I was just busting balls man. Lol. Been looking at the same boat for years and haven’t made a move. I’ve never owned a new boat and for now it’s just a nice kayak and canoe and some waders. I can’t imagine the anxiety I’d have I’ve never even towed or launched- just remember my dad’s first big boat and the enormous scratch he put on it the first day. And the expletives that followed. Hope you have a blast and catch many fish. Report back- might pull the trigger on one some day


----------



## Ol Tom Killa (Jan 16, 2011)

I bought this boat this year.... With the same motor your getting. Loaded with all fishing gear and 4 guys top mph I got is around 38 mph...never have tried it on a glass calm day though

Sent from my SM-G960U using Michigan Sportsman mobile app


----------



## bowhunter426 (Oct 20, 2010)

Grinnell said:


> I was just busting balls man. Lol. Been looking at the same boat for years and haven’t made a move. I’ve never owned a new boat and for now it’s just a nice kayak and canoe and some waders. I can’t imagine the anxiety I’d have I’ve never even towed or launched- just remember my dad’s first big boat and the enormous scratch he put on it the first day. And the expletives that followed. Hope you have a blast and catch many fish. Report back- might pull the trigger on one some day


Get a jetski trailer for the kayak and practice. If you can back that thing into the water , an 18 foot trailer is a cake walk. 


Fishing boats are tools and will get dirty and banged up at times. Once this has been accepted, boat ownership is worry free.


----------



## Chad Fortier (Aug 19, 2020)

Wow 38mph!!! That's awesome! Now I am excited haha..

Yes a jetski trailer will be good training for you. When I was a kid my dad made me back to the lawnmowers with tiny trailers on it. Me think oh it's small easy.... Not the smaller the harder the longer easy. It's not bad don't stress. I'm stressed out about launching it for the first time. I told my wife she best be with me anyone gets to close to it I'm gonna snap lol  first new boat I've owned but it's my forth boat.

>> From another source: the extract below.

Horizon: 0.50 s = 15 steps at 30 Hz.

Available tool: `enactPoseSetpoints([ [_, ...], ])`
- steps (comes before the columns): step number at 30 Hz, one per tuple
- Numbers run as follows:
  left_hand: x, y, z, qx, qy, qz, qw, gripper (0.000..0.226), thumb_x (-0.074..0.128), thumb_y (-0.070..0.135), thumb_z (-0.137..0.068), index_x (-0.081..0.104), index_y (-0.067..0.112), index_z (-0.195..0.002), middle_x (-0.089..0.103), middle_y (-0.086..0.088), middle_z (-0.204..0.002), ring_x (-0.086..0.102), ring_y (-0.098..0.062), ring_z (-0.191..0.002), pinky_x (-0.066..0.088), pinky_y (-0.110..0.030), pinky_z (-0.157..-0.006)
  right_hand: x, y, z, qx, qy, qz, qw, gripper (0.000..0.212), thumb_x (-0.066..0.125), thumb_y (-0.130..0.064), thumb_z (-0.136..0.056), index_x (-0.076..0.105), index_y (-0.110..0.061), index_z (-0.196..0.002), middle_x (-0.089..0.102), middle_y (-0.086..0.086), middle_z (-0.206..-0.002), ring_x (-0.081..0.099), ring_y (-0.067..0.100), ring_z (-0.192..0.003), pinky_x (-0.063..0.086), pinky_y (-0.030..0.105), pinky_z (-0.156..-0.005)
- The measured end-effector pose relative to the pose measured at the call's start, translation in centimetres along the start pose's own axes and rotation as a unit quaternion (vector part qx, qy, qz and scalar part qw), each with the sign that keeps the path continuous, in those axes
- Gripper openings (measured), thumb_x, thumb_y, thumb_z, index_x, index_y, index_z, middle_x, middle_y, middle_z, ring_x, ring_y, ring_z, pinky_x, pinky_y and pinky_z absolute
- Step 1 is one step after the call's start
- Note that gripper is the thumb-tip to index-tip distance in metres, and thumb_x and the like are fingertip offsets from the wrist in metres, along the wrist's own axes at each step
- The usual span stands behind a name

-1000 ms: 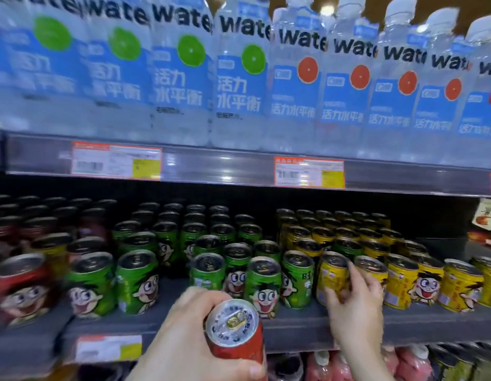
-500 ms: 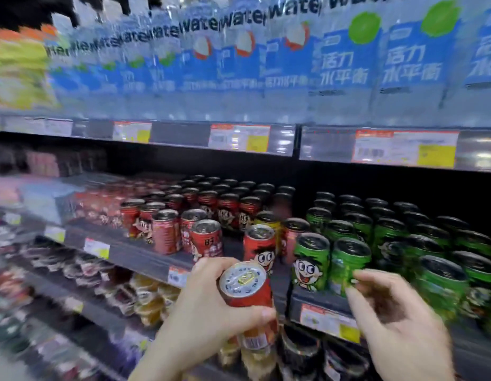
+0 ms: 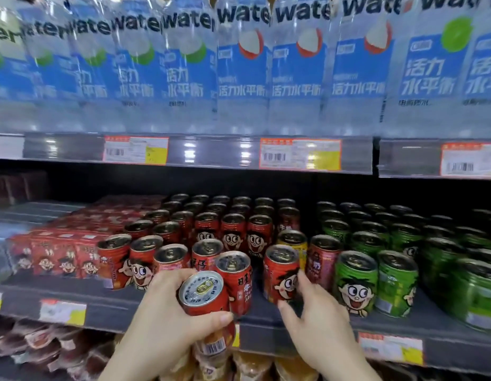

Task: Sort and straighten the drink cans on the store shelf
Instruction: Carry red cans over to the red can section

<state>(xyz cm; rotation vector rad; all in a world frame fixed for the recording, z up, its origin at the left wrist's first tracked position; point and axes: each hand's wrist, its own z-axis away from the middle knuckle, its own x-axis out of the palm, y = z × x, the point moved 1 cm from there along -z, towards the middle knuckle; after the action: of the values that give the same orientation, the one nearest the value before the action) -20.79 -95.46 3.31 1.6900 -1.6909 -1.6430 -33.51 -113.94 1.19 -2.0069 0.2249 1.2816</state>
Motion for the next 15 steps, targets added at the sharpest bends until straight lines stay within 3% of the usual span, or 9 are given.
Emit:
enactPoseSetpoints([
  [5,0.4,-1.2,-0.7,-0.001,-0.034,0.029,0.999,0.067,0.09,0.048,-0.04,0.05,0.046,-0.094,0.049,0.016,-0.107,0.052,0.002,-0.095,0.043,-0.021,-0.077,1.4,-1.8,-3.0,-0.007,-0.056,0.031,0.998,0.06,0.037,-0.034,-0.099,0.012,-0.023,-0.152,0.043,0.0,-0.144,0.036,0.021,-0.133,0.029,0.037,-0.106],
  [8,0.7,-1.4,-1.0,-0.001,-0.046,0.033,0.998,0.074,0.091,0.045,-0.041,0.055,0.038,-0.104,0.048,0.018,-0.108,0.051,0.004,-0.096,0.04,-0.015,-0.072,1.8,-2.2,-5.3,-0.007,-0.107,-0.023,0.994,0.062,0.043,-0.032,-0.098,0.014,-0.025,-0.152,0.035,0.0,-0.152,0.032,0.023,-0.138,0.026,0.036,-0.113],
  [10,1.0,-1.0,-1.6,-0.004,-0.056,0.042,0.998,0.07,0.091,0.044,-0.04,0.055,0.039,-0.1,0.048,0.017,-0.108,0.053,0.002,-0.096,0.042,-0.016,-0.073,2.2,-2.3,-6.1,-0.019,-0.126,-0.065,0.99,0.066,0.05,-0.034,-0.095,0.018,-0.026,-0.151,0.031,-0.002,-0.154,0.03,0.02,-0.14,0.025,0.035,-0.115],
  [15,1.5,0.8,-3.0,0.028,-0.084,0.053,0.995,0.068,0.087,0.053,-0.042,0.054,0.042,-0.1,0.049,0.02,-0.109,0.055,0.001,-0.097,0.045,-0.016,-0.073,2.2,-1.0,-5.0,-0.012,-0.022,-0.089,0.996,0.055,0.057,-0.043,-0.088,0.045,-0.029,-0.14,0.054,-0.01,-0.136,0.051,0.015,-0.123,0.039,0.034,-0.106],
])
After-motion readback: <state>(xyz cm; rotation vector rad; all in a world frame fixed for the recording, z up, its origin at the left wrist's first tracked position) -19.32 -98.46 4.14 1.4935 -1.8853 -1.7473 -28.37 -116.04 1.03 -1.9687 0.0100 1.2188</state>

Sent from my Pixel 4 XL using Michigan Sportsman mobile app


----------



## Ol Tom Killa (Jan 16, 2011)

I'm sure you will dig it... I use it for walleye fishing in the Detroit and St Clair rivers... I also rigged it up with Trax tech tracks and put some downriggers and trees on it for salmon fishing...

Sent from my SM-G960U using Michigan Sportsman mobile app


----------



## Chad Fortier (Aug 19, 2020)

I'd love to see a picture of it. I will be doing the same thing!! Detroit and Eire for walleye 
Eire for steelhead with Canon downriggers. 

Sent from my Pixel 4 XL using Michigan Sportsman mobile app


----------



## Ol Tom Killa (Jan 16, 2011)

Here's some pics I took on lake Superior in August...added a pair of two rod trees and tube rod holder from high seas gear since than...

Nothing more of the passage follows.